L’articolo pubblicato lo scorso 16 ottobre 2017 su “La Repubblica” relativamente all’ingresso di Ho. Mobile in Italia ha messo in evidenza ciò che sicuramente Xavier Niel e tutta la dirigenza di Iliad hanno tenuto sott’occhio nel programmare la strategia in Italia: l’Arpu.
L’Arpu, “Average Revenu Per Unit“, cioè ricavo medio per unità, è appunto quanto l’operatore telefonico medio ricava da ciascun cliente sulla base del servizio che viene offerto a quest’ultimo. Dire di avere il 15% di Arpu significherebbe incassare in media il 15% del prezzo del prodotto venduto all’utente.

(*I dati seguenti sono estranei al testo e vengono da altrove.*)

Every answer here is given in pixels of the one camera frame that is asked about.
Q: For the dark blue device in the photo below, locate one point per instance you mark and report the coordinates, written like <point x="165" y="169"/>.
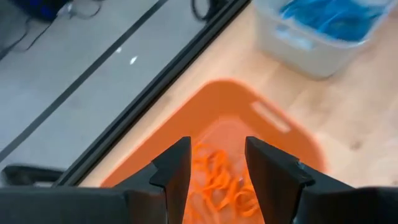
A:
<point x="40" y="7"/>

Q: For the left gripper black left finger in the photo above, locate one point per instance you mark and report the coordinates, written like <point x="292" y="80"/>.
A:
<point x="168" y="174"/>

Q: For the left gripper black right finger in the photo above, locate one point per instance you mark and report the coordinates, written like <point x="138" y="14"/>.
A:
<point x="273" y="180"/>

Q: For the black pole stand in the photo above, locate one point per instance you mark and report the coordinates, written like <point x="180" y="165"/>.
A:
<point x="28" y="175"/>

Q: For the orange plastic basket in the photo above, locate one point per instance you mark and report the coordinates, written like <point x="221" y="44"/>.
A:
<point x="217" y="102"/>

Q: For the black aluminium table frame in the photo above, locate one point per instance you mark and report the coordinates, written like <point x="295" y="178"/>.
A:
<point x="147" y="93"/>

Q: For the light grey plastic basket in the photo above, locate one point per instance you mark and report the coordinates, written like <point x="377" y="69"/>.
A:
<point x="295" y="53"/>

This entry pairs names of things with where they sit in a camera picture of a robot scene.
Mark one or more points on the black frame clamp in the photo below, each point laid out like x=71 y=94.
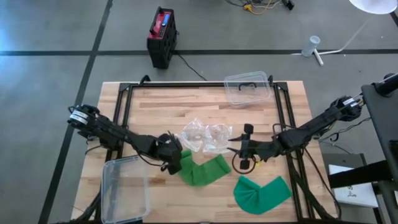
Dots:
x=144 y=80
x=270 y=79

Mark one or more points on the clear container with black clips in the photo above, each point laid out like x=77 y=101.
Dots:
x=124 y=189

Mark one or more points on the clear plastic lid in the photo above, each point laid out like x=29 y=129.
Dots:
x=258 y=96

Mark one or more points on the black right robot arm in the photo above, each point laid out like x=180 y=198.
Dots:
x=311 y=127

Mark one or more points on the white paper box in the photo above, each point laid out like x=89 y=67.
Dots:
x=351 y=193

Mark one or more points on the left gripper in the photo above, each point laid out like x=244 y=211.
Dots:
x=164 y=154

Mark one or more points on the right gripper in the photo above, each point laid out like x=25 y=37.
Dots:
x=261 y=149

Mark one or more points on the black equipment stand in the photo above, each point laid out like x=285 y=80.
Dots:
x=379 y=118

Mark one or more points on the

Come MondoMobileWeb aveva già anticipato, nella presentazione della prima rilevazione semestrale del 2017 in versione inglese, era apparsa una slide in cui la società francese descriveva il mercato Italiano proprio partendo dalla crescita registrata dell’Arpu nel secondo trimestre del 2017 rispetto allo stesso periodo del 2016:
Dal grafico risultava come in Italia l’Arpu, si dimostrasse tranne che per Wind Tre, in crescita per Vodafone e Tim, nonostante la riduzione del prezzo dei servizi e la scelta, almeno teorica di ridurre i ricavi. Tuttavia il ricavo medio in rialzo per Tim e per Vodafone si potrebbe spiegare con il ricorso ad altri mezzi con i quali è stato possibile aumentare le entrate. Sarebbe stato questo quindi l’apporto delle rimodulazioni o dell’introduzione di servizi aggiuntivi a pagamento, ecc. La Iliad SA stessa aveva denunciato la mancanza di trasparenza nel mercato italiano in virtù di questa tendenza anomala.

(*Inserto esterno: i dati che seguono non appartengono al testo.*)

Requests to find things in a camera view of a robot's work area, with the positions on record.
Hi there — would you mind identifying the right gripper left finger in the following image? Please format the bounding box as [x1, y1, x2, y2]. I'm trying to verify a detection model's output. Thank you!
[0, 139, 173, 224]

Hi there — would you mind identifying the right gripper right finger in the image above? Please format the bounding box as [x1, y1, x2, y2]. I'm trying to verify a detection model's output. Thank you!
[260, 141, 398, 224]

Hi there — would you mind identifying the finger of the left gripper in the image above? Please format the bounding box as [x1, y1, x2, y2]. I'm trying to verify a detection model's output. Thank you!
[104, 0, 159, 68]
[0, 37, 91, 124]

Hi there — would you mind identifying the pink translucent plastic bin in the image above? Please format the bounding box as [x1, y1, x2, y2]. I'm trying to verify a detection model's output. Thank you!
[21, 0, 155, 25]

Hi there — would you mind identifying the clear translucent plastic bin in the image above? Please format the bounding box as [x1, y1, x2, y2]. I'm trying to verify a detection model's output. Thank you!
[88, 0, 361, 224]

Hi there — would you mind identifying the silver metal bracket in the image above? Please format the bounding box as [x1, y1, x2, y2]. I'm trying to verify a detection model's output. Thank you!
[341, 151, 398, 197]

C’è però anche da dire che l’Arpu in Italia, confrontato con quello degli altri Paesi del mondo, non sembrerebbe dei più alti. In una ricerca del 2015 da parte del sito “Statista.com” (seppur tale momento sembri lontano in virtù dell’instabilità e della mobilità del mercato della telefonia in Italia), l’Arpu medio degli operatori italiani nel terzo trimestre del 2015 risultava penultimo fra i 22 paesi al mondo presi in considerazione. In termini reali, negli Stati Uniti in quel trimestre gli operatori telefonici statunitensi hanno guadagnato il triplo di quanto hanno incassato gli operatori italiani. Superiore al 14.25% italiano sarebbero stati anche gli Arpu della Gran Bretagna (25.67%), della Francia (22.11%) e della Spagna (18.82). In Italia quindi il mercato sembra estremamente concorrenziale, tanto da mostrare dei margini molto bassi.
La convenienza delle offerte telefoniche in Italia è emersa anche da uno studio del marzo 2016 del sito sostariffe.it, dove è risultato che l’Italia è il sesto paese per convenienza rispetto al costo delle offerte telefoniche su 22 Paesi europei analizzati. Lo studio si è basato sulle tariffe più economiche che includevano il traffico internet in alcuni Paesi d’Europa. Secondo la ricerca nel marzo 2016 in Italia un gigabyte costava 5,56 euro, mentre più alti erano i prezzi nel resto d’Europa. Ad avere offerte più convenienti sono Paesi come Francia, Polonia, Finlandia.
In Italia nel 2015, secondo i dati di “affariitaliani.it“, ha rappresentato il 2,6% della spesa delle famiglie. Il peso del numero delle Sim sul numero dei residenti è del 155%, un dato che si colloca dietro a quelli della Russia (175%) e della Svezia (164%), ma che supera quanto fatto registrare da Olanda, Germania, Francia, Gran Bretagna e addirittura degli Stati Uniti (128%). Ciò che giustifica in parte questi dati è la bassa propensione ad utilizzare la rete fissa da parte degli italiani, un peso che si riduce sempre più rispetto agli altri Paesi.
Considerando la competitività registrata già negli anni precedenti da parte del mercato italiano, si può immaginare come l’ulteriore abbattimento che i prezzi hanno mostrato negli ultimi mesi abbia contribuito ad aumentare la competitività del mercato italiano, un contesto dove sia i prezzi e sia i margini degli operatori sono esigui. In un clima del genere ci si chiede come possa ulteriormente influire l’arrivo di Iliad, in un mercato dove pare non esserci “trippa per gatti”.